• **Work to complete**:
Starting at the line that has "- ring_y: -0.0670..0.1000" and stopping after the line that has "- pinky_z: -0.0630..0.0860", reproduce the listing below exactly; omit everything else.

----- Excerpted data -----

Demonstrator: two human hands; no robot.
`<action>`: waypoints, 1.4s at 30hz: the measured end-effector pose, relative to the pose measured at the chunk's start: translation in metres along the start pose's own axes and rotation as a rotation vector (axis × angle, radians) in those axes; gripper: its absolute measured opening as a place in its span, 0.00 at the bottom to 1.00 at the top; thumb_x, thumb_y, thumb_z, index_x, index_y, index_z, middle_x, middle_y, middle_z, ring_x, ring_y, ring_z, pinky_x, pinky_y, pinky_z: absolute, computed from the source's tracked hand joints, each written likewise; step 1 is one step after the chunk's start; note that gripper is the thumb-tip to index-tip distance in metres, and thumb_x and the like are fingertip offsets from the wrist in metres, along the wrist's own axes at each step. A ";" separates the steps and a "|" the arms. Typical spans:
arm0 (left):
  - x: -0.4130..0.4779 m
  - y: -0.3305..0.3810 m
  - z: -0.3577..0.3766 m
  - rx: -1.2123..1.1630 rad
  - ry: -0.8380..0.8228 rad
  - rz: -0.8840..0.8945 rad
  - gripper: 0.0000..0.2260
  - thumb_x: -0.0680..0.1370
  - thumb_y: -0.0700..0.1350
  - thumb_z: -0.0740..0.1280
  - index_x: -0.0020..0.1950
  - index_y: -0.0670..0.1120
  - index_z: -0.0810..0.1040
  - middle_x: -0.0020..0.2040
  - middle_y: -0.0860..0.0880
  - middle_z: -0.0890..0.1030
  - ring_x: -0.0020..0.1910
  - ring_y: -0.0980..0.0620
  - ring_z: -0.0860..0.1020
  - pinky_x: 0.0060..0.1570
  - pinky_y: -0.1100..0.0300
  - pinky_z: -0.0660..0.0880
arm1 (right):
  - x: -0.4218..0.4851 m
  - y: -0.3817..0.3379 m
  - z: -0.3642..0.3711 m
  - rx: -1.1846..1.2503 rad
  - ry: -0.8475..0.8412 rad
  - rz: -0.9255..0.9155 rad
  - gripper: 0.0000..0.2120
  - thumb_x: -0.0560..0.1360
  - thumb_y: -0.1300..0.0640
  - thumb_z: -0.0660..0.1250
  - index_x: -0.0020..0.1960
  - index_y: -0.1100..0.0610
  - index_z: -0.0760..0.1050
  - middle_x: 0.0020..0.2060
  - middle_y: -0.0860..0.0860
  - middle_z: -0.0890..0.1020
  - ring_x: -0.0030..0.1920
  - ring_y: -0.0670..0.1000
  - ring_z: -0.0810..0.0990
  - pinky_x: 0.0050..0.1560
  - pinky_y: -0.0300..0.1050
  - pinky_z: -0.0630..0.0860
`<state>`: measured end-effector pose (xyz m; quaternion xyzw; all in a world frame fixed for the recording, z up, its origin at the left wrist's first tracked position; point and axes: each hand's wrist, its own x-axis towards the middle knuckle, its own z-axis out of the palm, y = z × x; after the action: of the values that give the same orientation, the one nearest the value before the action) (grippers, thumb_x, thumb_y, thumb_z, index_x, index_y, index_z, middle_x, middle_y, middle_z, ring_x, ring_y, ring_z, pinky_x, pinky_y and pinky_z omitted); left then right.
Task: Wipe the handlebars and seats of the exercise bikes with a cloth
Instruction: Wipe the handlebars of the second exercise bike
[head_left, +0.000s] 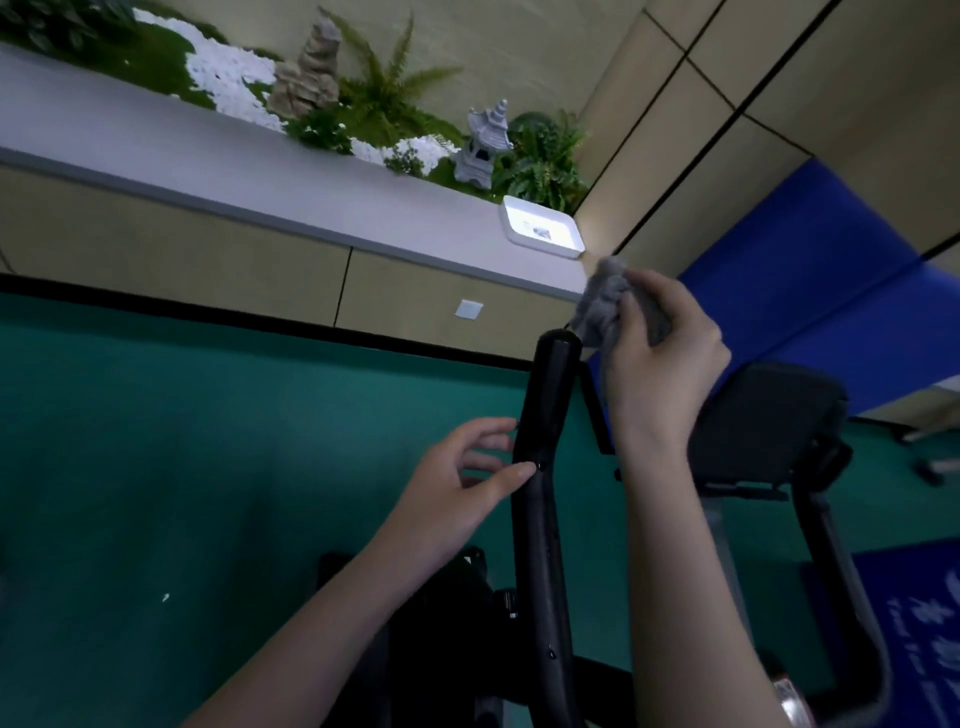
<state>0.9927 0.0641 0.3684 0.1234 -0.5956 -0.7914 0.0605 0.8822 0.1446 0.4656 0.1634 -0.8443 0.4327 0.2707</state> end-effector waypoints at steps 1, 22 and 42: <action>0.001 0.000 -0.001 0.000 -0.002 0.000 0.14 0.74 0.43 0.71 0.53 0.59 0.76 0.52 0.56 0.79 0.48 0.61 0.79 0.50 0.68 0.74 | -0.002 0.002 0.003 -0.010 -0.065 0.038 0.09 0.77 0.64 0.64 0.54 0.59 0.81 0.46 0.47 0.83 0.47 0.36 0.77 0.47 0.22 0.70; -0.004 -0.009 -0.008 0.028 -0.142 0.045 0.29 0.68 0.32 0.74 0.60 0.59 0.72 0.54 0.60 0.77 0.47 0.58 0.78 0.53 0.55 0.76 | -0.087 0.015 -0.021 0.134 -0.423 0.593 0.16 0.79 0.63 0.59 0.63 0.51 0.75 0.55 0.46 0.82 0.59 0.46 0.78 0.65 0.52 0.72; 0.059 0.035 -0.007 0.194 -0.075 0.226 0.17 0.74 0.43 0.72 0.60 0.53 0.73 0.48 0.50 0.79 0.41 0.53 0.77 0.49 0.56 0.76 | -0.130 -0.013 -0.026 -0.152 -0.098 0.174 0.10 0.70 0.66 0.72 0.51 0.60 0.83 0.49 0.52 0.80 0.51 0.52 0.80 0.55 0.37 0.74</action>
<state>0.9359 0.0335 0.3927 0.0312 -0.6813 -0.7222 0.1150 1.0007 0.1641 0.4088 0.0894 -0.8979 0.3807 0.2020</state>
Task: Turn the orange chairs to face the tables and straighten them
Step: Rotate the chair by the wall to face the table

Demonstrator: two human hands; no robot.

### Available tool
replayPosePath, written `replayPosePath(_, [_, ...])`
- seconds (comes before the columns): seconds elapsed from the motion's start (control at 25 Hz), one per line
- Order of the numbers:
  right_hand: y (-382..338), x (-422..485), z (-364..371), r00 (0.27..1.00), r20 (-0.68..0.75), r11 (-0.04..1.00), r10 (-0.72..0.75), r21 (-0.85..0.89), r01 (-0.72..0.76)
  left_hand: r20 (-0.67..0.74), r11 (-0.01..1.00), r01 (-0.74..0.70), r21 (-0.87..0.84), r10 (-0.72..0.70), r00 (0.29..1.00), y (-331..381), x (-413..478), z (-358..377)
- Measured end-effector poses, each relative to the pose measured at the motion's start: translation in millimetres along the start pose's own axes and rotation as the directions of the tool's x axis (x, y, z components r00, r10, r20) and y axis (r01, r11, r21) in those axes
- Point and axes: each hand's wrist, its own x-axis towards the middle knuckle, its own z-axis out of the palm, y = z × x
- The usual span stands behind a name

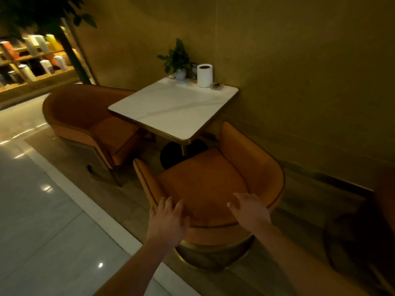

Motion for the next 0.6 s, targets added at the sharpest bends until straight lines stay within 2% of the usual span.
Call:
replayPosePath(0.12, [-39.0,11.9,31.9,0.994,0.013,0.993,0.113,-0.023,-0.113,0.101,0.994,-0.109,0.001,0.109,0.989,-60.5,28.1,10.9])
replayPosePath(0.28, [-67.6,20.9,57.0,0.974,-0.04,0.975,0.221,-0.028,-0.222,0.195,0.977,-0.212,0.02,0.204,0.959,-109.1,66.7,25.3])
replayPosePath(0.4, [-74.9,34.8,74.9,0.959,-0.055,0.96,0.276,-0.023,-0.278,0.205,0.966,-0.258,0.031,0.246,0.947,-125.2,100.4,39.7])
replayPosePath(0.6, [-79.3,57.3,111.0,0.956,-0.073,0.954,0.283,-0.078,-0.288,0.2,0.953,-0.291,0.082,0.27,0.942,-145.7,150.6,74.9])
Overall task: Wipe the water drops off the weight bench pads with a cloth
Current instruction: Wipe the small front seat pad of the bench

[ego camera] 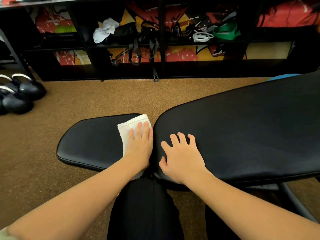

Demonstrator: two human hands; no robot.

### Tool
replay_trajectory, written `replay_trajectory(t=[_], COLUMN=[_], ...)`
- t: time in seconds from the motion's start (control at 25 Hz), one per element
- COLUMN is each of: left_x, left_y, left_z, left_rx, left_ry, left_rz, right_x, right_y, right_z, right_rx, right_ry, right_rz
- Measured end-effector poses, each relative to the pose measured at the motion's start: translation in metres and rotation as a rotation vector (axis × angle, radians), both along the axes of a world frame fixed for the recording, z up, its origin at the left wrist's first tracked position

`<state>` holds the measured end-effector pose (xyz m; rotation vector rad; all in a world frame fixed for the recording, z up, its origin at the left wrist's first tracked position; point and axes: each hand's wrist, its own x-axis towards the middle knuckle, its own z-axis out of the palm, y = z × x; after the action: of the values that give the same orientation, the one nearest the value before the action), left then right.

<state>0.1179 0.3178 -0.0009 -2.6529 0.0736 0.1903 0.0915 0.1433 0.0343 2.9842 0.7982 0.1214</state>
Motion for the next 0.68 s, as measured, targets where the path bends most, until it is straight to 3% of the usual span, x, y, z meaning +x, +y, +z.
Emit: replay_trajectory(t=[0.52, 0.68], left_x=[-0.021, -0.048], left_y=[0.013, 0.034], left_z=[0.017, 0.007], left_rx=[-0.234, -0.342], left_ry=[0.064, -0.079], left_rz=[-0.017, -0.127], right_x=[-0.002, -0.003], right_y=[-0.002, -0.002], right_z=[0.007, 0.007], right_rx=[0.039, 0.047], right_ry=[0.017, 0.004], right_rz=[0.007, 0.003])
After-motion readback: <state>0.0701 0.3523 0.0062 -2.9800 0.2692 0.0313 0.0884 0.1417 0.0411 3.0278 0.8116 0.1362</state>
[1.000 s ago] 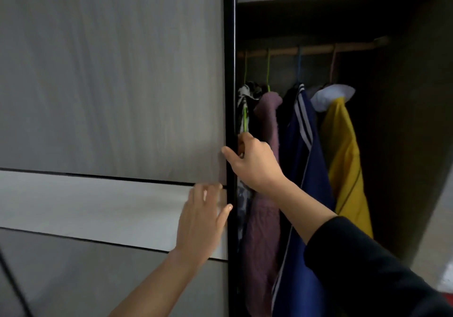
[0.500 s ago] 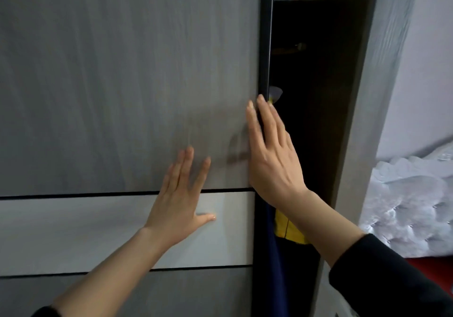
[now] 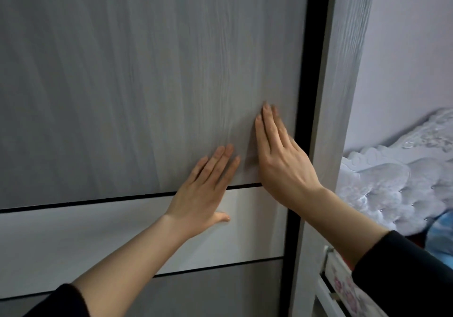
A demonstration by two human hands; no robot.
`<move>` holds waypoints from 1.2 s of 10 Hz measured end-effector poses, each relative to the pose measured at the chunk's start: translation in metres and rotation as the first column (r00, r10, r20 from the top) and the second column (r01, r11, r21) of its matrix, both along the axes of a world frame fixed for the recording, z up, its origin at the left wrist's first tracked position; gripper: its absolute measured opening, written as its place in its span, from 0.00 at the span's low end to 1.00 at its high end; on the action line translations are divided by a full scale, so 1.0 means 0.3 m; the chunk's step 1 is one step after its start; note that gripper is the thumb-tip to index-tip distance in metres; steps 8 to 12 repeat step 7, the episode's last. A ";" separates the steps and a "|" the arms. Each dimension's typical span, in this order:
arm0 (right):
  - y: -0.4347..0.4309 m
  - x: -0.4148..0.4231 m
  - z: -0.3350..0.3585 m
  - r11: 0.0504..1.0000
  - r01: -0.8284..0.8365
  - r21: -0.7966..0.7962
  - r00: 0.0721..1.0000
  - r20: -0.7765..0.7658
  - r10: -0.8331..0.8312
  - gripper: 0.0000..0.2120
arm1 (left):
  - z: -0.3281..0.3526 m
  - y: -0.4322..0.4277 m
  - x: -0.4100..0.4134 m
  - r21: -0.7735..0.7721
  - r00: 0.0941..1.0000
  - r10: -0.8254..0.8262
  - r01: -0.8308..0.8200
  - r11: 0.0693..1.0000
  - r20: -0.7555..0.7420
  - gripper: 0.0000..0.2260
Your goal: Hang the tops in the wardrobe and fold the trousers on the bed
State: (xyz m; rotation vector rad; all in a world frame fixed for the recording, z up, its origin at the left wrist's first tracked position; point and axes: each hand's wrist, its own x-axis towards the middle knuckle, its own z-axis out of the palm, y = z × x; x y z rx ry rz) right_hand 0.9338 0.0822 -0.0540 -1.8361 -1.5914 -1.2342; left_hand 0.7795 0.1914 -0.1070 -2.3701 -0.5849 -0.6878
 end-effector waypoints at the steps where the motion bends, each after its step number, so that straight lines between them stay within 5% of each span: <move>1: -0.011 0.026 -0.006 0.999 0.046 -0.020 0.999 0.006 -0.046 0.29 | -0.001 -0.007 0.043 0.024 1.000 -0.021 0.021 0.999 0.000 0.64; 5: -0.034 0.055 0.012 0.997 0.004 -0.074 1.000 -0.029 -0.006 0.36 | -0.005 -0.006 0.053 -0.015 0.999 -0.031 0.031 0.999 -0.005 0.62; 6: -0.069 0.050 0.043 0.976 -0.217 -0.005 0.953 -0.218 0.211 0.33 | -0.003 -0.015 0.046 -0.018 1.000 -0.029 0.029 0.999 0.008 0.62; 7: -0.138 0.018 0.102 0.885 -0.403 0.234 0.730 -0.502 0.464 0.29 | -0.018 -0.010 0.055 0.015 1.000 -0.017 0.017 1.000 0.026 0.62; 12: -0.138 0.018 0.102 0.885 -0.403 0.234 0.730 -0.502 0.464 0.29 | -0.018 -0.010 0.055 0.015 1.000 -0.017 0.017 1.000 0.026 0.62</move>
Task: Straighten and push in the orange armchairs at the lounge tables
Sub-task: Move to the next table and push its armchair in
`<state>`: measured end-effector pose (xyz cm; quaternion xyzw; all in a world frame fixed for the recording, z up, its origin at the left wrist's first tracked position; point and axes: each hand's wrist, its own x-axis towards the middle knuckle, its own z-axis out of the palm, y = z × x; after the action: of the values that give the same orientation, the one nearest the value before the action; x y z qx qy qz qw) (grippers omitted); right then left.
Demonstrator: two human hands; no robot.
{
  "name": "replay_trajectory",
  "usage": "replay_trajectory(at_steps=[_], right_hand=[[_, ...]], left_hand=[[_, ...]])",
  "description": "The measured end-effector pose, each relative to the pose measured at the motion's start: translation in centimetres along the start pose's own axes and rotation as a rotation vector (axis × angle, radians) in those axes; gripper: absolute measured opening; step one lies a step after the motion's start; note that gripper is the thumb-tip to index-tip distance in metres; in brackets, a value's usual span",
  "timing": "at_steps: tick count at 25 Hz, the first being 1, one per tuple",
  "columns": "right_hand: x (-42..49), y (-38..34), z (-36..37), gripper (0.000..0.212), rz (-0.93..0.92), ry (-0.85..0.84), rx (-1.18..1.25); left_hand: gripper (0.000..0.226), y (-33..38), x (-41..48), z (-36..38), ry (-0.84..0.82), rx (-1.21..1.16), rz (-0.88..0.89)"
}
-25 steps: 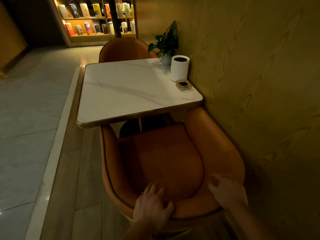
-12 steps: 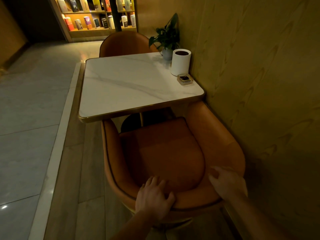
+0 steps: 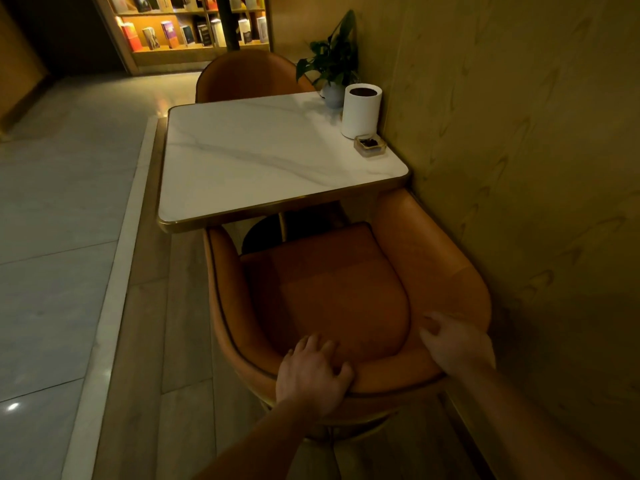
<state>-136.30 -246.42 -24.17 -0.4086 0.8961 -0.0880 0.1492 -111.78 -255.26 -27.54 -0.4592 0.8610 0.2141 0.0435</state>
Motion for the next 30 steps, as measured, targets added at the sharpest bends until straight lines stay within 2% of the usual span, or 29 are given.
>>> replay_trajectory(at_steps=[5, 9, 15, 19, 24, 30], right_hand=[[-0.2, -0.2, -0.6, 0.046, -0.024, -0.063, -0.059], [-0.8, -1.0, -1.5, 0.043, -0.076, -0.056, -0.221], [-2.9, -3.7, -4.5, 0.053, -0.074, -0.036, -0.075], [-4.4, -6.1, -7.5, 0.054, -0.132, 0.005, -0.048], [-7.3, -8.4, -10.1, 0.056, -0.217, 0.065, -0.051], [-10.5, -10.0, -12.6, 0.057, -0.220, 0.113, -0.003]], left_hand=[[0.068, 0.1, 0.3, -0.4, -0.100, -0.055, -0.037], [0.068, -0.1, -0.1, -2.3, -0.181, -0.155, -0.058], [0.068, 0.2, -2.0, -7.2, -0.010, 0.018, -0.004], [0.070, 0.8, -3.3, -10.8, 0.028, 0.116, 0.008], [0.070, 2.0, -5.1, -15.2, 0.093, 0.159, 0.068], [0.068, 3.7, -7.0, -18.0, 0.153, 0.117, 0.134]])
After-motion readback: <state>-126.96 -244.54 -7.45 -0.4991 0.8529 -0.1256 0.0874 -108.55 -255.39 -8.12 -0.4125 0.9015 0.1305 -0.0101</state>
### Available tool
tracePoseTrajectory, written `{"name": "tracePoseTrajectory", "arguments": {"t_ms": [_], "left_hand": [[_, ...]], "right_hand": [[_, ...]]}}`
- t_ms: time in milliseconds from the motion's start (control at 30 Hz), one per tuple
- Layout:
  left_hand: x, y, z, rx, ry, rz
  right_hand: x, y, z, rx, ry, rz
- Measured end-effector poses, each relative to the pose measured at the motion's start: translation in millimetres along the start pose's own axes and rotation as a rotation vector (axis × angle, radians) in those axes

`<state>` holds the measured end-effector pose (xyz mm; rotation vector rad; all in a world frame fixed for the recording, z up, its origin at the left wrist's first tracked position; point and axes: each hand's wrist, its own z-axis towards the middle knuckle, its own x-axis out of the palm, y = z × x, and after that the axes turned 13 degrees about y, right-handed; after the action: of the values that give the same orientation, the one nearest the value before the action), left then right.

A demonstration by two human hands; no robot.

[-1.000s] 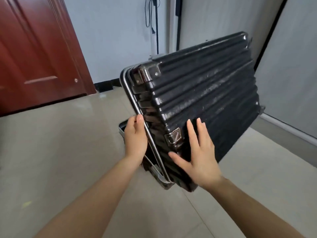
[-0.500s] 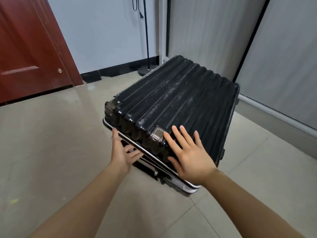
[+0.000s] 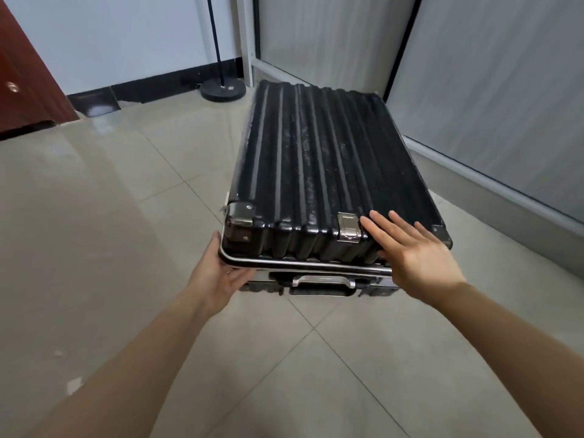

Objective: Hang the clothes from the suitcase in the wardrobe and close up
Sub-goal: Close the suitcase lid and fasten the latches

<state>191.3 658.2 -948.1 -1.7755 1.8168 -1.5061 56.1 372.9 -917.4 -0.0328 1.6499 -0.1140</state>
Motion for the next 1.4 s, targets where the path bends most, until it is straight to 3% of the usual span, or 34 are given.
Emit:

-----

• **Answer space**:
  - ring_y: -0.0670..0.1000
  - ring_z: -0.0810..0.0990
  - pinky_x: 0.0050..0.1560
  - pinky_y: -0.0300..0.1050
  - pinky_z: -0.0630..0.0860

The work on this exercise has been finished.